L’arrivée des financements en bout de chaîne est en effet un problème. Mais le constat vaut pour toutes les mesures, sauf la recherche, qui, elle, bénéficie d’une structure dédiée, la Fondation de coopération scientifique. Mais dès qu’il s’agit de crédits délégués (c’est aussi le cas des accueils de jour, des maisons de retraite...), il y a des soucis. Il arrive par exemple que les financements soient bien transmis à l’hôpital, encore faut-il qu’ils soient bien alloués ensuite. Ce qui pêche, aussi, c’est la remontée d’informations, qui permettrait de vérifier le bon usage de ces fonds. Nous devons rendre plus transparente l’utilisation des fonds par les administrations centrales.
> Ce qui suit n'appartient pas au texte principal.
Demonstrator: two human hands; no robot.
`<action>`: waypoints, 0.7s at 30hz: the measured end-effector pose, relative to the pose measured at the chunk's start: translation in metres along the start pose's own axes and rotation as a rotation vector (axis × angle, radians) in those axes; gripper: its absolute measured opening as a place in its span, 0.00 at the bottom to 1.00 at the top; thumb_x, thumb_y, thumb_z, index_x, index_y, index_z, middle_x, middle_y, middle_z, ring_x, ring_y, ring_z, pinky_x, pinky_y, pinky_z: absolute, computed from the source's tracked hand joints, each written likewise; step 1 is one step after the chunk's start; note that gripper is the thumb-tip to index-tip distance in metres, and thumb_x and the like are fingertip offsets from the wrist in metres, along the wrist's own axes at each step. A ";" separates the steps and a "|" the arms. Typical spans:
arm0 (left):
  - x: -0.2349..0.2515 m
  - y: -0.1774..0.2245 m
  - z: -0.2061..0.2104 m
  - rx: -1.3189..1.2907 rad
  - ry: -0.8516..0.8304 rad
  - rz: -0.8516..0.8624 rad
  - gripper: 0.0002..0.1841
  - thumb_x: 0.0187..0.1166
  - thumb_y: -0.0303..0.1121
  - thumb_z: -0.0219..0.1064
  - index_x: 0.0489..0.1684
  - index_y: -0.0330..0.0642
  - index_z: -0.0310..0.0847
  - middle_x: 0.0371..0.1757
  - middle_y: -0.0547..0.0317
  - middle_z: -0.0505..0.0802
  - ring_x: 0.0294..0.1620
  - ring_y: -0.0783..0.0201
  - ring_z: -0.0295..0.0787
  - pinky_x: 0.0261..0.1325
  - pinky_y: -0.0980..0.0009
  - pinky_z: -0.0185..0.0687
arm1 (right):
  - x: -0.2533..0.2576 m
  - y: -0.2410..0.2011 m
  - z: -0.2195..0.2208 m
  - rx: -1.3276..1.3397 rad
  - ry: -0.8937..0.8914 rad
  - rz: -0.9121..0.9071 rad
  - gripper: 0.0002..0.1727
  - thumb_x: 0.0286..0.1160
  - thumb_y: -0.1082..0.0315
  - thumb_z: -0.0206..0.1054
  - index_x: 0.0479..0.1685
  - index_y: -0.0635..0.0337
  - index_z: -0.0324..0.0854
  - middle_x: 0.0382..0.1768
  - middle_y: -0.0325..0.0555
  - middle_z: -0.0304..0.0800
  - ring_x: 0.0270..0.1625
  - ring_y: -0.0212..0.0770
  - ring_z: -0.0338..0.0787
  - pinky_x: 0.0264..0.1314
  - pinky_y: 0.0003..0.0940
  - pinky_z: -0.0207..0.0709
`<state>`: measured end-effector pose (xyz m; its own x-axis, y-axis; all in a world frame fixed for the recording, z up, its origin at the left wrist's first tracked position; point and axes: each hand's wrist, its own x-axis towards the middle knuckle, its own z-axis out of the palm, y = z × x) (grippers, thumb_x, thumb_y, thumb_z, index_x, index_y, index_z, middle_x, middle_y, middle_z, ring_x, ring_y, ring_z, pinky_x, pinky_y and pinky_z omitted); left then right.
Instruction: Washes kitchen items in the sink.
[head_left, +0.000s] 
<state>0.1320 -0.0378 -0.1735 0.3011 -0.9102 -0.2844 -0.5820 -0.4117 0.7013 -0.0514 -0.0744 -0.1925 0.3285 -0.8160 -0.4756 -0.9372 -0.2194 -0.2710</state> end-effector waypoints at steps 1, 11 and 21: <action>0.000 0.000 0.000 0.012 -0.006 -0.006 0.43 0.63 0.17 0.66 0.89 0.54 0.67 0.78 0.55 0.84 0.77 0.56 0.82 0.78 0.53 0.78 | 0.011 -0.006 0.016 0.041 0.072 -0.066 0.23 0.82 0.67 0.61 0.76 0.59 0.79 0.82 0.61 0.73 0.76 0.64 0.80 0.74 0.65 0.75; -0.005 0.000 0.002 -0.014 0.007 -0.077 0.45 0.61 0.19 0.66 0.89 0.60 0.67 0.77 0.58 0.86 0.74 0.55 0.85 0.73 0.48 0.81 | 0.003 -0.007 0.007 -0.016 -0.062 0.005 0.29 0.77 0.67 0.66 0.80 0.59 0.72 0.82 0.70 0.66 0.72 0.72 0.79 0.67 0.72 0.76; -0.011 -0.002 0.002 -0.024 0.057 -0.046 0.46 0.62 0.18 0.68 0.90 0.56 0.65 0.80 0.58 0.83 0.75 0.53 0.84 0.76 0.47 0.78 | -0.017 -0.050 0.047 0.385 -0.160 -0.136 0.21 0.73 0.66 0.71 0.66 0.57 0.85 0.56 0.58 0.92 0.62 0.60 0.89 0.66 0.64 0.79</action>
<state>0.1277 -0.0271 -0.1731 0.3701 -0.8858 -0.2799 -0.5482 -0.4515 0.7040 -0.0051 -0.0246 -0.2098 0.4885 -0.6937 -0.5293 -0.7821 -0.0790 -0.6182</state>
Le site Internet, accessible à tous, est là pour cela : www.plan-alzheimer.gouv.fr.
2010 sera-t-elle l’année de l’évaluation de toutes ces expérimentations ?
Année de l’observation, de l’évaluation pour une éventuelle généralisation du concept. L’idée est que d’ici à 2012, on puisse généraliser ces innovations, pour autant qu’elles aient fait leurs preuves.
Autre sujet sur lequel nous devons travailler, c’est l’accès au diagnostic. Selon une enquête menée par l’INPES (Institut national de prévention et d’éducation pour la santé) fin 2008, 91 % des personnes interrogées souhaiteraient connaître leur diagnostic si elles présentaient des troubles évocateurs de la maladie. Il faut absolument motiver les généralistes, car nous comptons vraiment sur eux comme porte d’entrée naturelle au diagnostic. Nous développons en parallèle un dispositif d’annonce et d’accompagnement, afin de diminuer les situations de grand stress vécues par les malades et leurs proches à ce moment crucial.